Ms. Harris said she has attempted to contact Mr. ____ on 3 occasions to advise that the date of birth he has reported is different from what his SSA record shows.  Ms. Harris has mailed him a letter detailing what must be done and enclosing an application for Social Security card to be completed.  Within 45 days from today, Mr. ____ must return to her the fully completed form that she mailed him, and produce an unexpired driver license and certified copy of his birth certificate to correct the discrepancy.  Should he fail to meet the deadline, she says his claim will be dismissed.
      Certainly, this man needs to respond but Social Security disability claimants are often difficult to hunt down. Many are homeless. This claimant isn't homeless but he's quite confused. As we know, there are many errors in Social Security's databases and there are many people who lack photo I.D. This policy could cause a lot of problems. Is fraudulent misrepresentation of identity really a problem for Social Security? If there is a problem, will this new policy really do anything to solve the problem?

2 comments:

News Commenter said...

Considering that we have 12-20 million illegal immigrants running around loose with no enforcement, I applaud SS for making people prove they deserve benefits.

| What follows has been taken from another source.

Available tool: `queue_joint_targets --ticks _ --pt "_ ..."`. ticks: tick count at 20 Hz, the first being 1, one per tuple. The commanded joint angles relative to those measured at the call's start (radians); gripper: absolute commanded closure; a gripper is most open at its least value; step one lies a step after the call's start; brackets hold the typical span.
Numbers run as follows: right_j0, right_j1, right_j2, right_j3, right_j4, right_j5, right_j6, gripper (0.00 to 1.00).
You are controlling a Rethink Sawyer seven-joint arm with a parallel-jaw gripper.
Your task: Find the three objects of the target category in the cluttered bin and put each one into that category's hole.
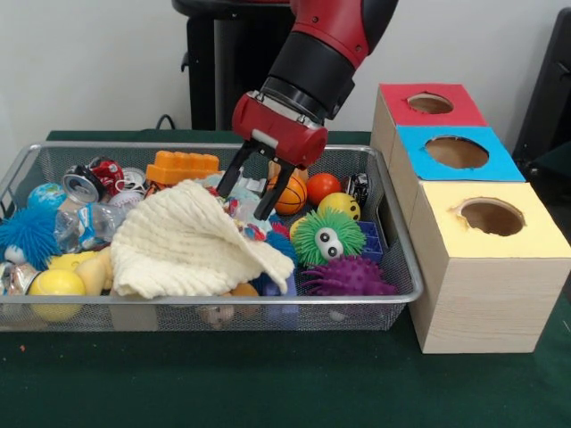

Saving money by not paying people who are not even legally eligible to collect it is a much better thing than beating down and shaking down the folks who were approved to get it.

If it's a mental issue that he can't remember his birthday, then get the guy some help.

Melisa Marie McConnell said...

I agree with part of what the previous commenter said. There are SO many illegal immigrants who are receiving benefits under fake names etc. or immigrants collecting that have no business doing so because they fell through the cracks.

I get that SSA needs to enforce the identity match rule, but 45 days is a little ridiculous, and not just for THIS man, but for ANY case!!!!

Depending on the state he lives in, it could literally be IMPOSSIBLE to produce a "certified birth certificate copy" within that 45 day time period. Not only for the reason of the processing time that a particular state needs to process the request, but also because as you stated in your original blog post, if this man has NO I.D. OR an expired I.D. based either on his living situation, his mental health situation or even his FINANCIAL situation to obtain said I.D. it would just be too difficult to complete the task without ASSISTANCE.

My husbands BC was ruined and he needed a new one. He had to order it from California (where he was born) and it took them almost 3 months just to PROCESS the request, and then another month before it was completed and mailed out to us. Keep in mind, that doesn't include the time it took for the paperwork to get to California through the mail (approx. 1 week).
We even paid extra to the state of CA to "expedite" his BC request. and it still took that long!

I've been told by a friend who just ordered a copy of her BC that it would take approximately 4-5 months to receive it. She lives in New York.

I think that SSA has gotten a little too finicky with their requests on their "time limits" for things. If they can take YEARS to make a decision in approving one for disability, it certainly wouldn't hurt them to give at least 5 or 6 months for someone to get all requested information together, especially when a determination has already been reached, and approved. Why take away the approval of benefits and make someone go through the whole process of re-applying and waiting again, even if just for a few months.

JMO, but I think I've made some valid points.